Virginia Consumer Data Protection Act (‘CDPA’) See Comprehensive Privacy Laws and our blog, Which 2023 U.S. State Comprehensive Privacy Laws Apply to Your Organization?

Vulnerability A vulnerability is a weakness or flaw in a system, software, security procedures, internal controls or any other element of IT and operational functions that could be exploited or triggered by a cyber threat actor. (See Exploit)

Vulnerability Disclosure Program A program that allows independent security researchers or ethical hackers to discover and report a vulnerability or bug to the developer of an application. (See Bug Bounty)

Vulnerability Management Program A vulnerability management program gives organizations a framework for managing risk focused on detecting, identifying and remediating vulnerabilities across a network.

Web 3.0 Web 3.0 refers to the third generation of the evolution of web technologies. Web 1.0 describes non-interactive web pages. Web 2.0 (where we all live currently) allows users to interact with websites, download and upload information. Web 3.0 will be decentralized, open to everyone and built on blockchain.

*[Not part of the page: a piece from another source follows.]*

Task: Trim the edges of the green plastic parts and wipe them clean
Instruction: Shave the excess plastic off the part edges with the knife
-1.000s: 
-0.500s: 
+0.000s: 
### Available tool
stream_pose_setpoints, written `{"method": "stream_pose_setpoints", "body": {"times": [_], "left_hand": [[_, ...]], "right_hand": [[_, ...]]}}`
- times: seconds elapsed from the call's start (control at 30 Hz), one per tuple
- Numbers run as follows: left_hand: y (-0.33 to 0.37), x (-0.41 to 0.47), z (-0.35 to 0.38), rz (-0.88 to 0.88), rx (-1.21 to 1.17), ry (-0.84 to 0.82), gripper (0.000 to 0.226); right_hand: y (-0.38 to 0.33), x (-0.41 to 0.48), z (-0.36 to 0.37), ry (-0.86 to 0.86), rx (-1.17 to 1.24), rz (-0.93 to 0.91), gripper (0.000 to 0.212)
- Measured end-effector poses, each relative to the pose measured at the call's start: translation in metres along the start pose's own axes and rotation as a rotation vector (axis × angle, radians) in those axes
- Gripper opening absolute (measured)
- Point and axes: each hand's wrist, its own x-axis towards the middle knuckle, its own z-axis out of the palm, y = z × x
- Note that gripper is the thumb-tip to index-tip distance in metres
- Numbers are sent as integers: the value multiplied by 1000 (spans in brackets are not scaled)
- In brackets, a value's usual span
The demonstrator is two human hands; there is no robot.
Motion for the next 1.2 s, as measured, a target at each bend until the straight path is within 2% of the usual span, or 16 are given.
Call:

In its simplest form, it will be a virtual universe or environment that allows users to traverse virtual space with an avatar and connect with other individuals. (See Metaverse)

Zero-Day Attack A zero-day attack is an attack in which a hacker exploits (takes advantage of) a previously unknown software vulnerability (flaw), causing damage or stealing data before the developers have a chance to identify and fix the flaw. 

ZeroDay Law — ZeroDay Law is a privacy and cybersecurity law firm that specializes in incident response management, planning and preparation, and ensuring that in-house counsel and organizations are prepared to manage the legal and technical requirements that occur before, during and after a cyber attack.